¿Y si en realidad no necesitamos fibra? Hora de repensar el pan integral
Durante décadas la fibra se ha considerado un componente fundamental de la dieta, y una garantía de nuestra salud. Si vas al supermercado, encontrarás cientos de productos procesados con la etiqueta de “alto en fibra” como excusa para aplacar tu conciencia, y evitar que te fijes en las enormes cantidades de grasas refinadas y azúcar que contienen.
La mayor parte de los estudios en los que se basa la recomendación de comer fibra son epidemiológicos. Esto quiere decir que observan el efecto que tiene en grandes poblaciones de personas comer una dieta con más o menos fibra, midiendo la incidencia de enfermedades como obesidad, cáncer (especialmente de colon) o enfermedades cardiovasculares.
Pero que existan estas asociaciones no quiere decir que la fibra sea responsable directa de esos beneficios. Para eso son necesarios estudios controlados, en los que se aíslen los efectos de la fibra de otros nutrientes y factores.
Esos estudios ya se han hecho, y el resultado es que al añadir suplementos de fibra pura a la dieta en forma de celulosa, no se produjeron los efectos protectores esperados:
- La dieta con un alto contenido en fibra no protege contra el cáncer de colon una vez ha aparecido la enfermedad.
- Tampoco ha tenido efecto aumentar la fibra en la saciedad, el apetito o el peso en una dieta sin restricciones.
Todo esto quiere decir que no es la fibra, y los efectos beneficiosos pueden venir de otro lado. En este sentido, sabemos que comer plantas tiene efectos positivos, pero no por los motivos que pensábamos.
Las autoridades sanitarias europeas recomiendan entre 25 y 38 g de fibra al día, sin que importe que sea fibra soluble o insoluble. Aquí está el primer problema.
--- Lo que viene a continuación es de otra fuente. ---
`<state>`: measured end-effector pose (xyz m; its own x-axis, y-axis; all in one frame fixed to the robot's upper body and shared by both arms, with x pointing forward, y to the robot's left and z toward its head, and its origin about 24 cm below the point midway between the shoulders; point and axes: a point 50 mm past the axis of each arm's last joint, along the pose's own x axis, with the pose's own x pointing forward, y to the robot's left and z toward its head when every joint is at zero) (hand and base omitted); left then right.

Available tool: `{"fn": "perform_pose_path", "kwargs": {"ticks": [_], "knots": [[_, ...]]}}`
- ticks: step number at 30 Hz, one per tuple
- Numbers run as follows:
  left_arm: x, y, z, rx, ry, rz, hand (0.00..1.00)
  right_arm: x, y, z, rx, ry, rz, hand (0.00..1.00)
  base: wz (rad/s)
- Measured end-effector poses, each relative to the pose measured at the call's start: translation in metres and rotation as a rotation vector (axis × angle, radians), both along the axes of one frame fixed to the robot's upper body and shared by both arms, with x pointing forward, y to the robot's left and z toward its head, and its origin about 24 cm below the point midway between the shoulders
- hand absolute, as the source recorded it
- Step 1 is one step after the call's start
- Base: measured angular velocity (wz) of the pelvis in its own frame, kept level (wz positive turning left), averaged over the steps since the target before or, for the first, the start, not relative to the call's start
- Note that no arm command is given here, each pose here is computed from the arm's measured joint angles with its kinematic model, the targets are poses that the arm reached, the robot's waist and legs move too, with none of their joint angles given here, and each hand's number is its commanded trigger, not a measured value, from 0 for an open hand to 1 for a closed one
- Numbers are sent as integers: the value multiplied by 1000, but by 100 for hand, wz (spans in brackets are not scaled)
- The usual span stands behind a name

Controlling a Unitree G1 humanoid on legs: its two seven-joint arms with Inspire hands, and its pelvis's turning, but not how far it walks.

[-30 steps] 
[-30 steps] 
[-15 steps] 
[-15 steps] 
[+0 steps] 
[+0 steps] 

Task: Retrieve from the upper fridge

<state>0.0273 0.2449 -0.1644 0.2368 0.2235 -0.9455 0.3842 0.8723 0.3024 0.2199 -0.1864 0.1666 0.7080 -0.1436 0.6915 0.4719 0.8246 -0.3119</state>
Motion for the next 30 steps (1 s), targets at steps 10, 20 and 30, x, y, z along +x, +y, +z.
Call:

La fibra soluble son largas cadenas de carbohidratos como la pectina, inulina, alginatos (de las algas) y oligosacáridos. Se llama soluble porque, en efecto, se disuelve en agua, formando un gel. Nuestro organismo no puede digerir estos compuestos, pero nuestras bacterias intestinales sí pueden digerirla por fermentación.
En cambio, la fibra insoluble, que no se disuelve en agua, es básicamente madera, en su mayor parte celulosa y lignina. Nuestro cuerpo no puede sacar nada de ella, y nuestras bacterias tampoco. Sólo hace bulto, y se supone que funciona como lubricante, favoreciendo el tránsito intestinal.
La diferencia entre los dos tipos de fibra es enorme. Nuestras bacterias intestinales fermentan la fibra soluble y la convierten en ácidos grasos de cadena corta como el butirato, proprionato y acetato. Éstas sustancias tienen efectos antiinflamatorios, aumentan la sensibilidad al insulina, y podrían prevenir varias enfermedades, desde el Alzheimer hasta el colon irritable.
De este modo es como las bacterias regulan el metabolismo y la respuesta del sistema inmunitario. Necesitamos la fibra soluble. No para nosotros, Sino para nuestros bichos.
Pero, ¿necesitamos la fibra insoluble? No está tan claro. Además de que nos proporciona ningún tipo de nutrientes, un exceso de fibra insoluble puede evitar la correcta absorción de minerales necesarios, como el zinc, magnesio, calcio y hierro.
Por desgracia, los alimentos reforzados con fibra que compramos en el supermercado, como el pan o las galletas, por lo general son simplemente alimentos ultraprocesados a los que se añade salvado, es decir fibra insoluble e inútil. La mayoría de los estudios solo tiene en cuenta la ingesta total de fibra, y no hacen distinciones.
La fibra soluble, que si necesitamos, es la que conseguimos de las legumbres, los copos de avena, las verduras crucíferas has como las coles de Bruselas, el brócoli, la coliflor, manzanas, peras y albaricoques, o las semillas de girasol y linaza. Quizá haya que repensar lo verdaderamente importante que es ese pan integral con salvado.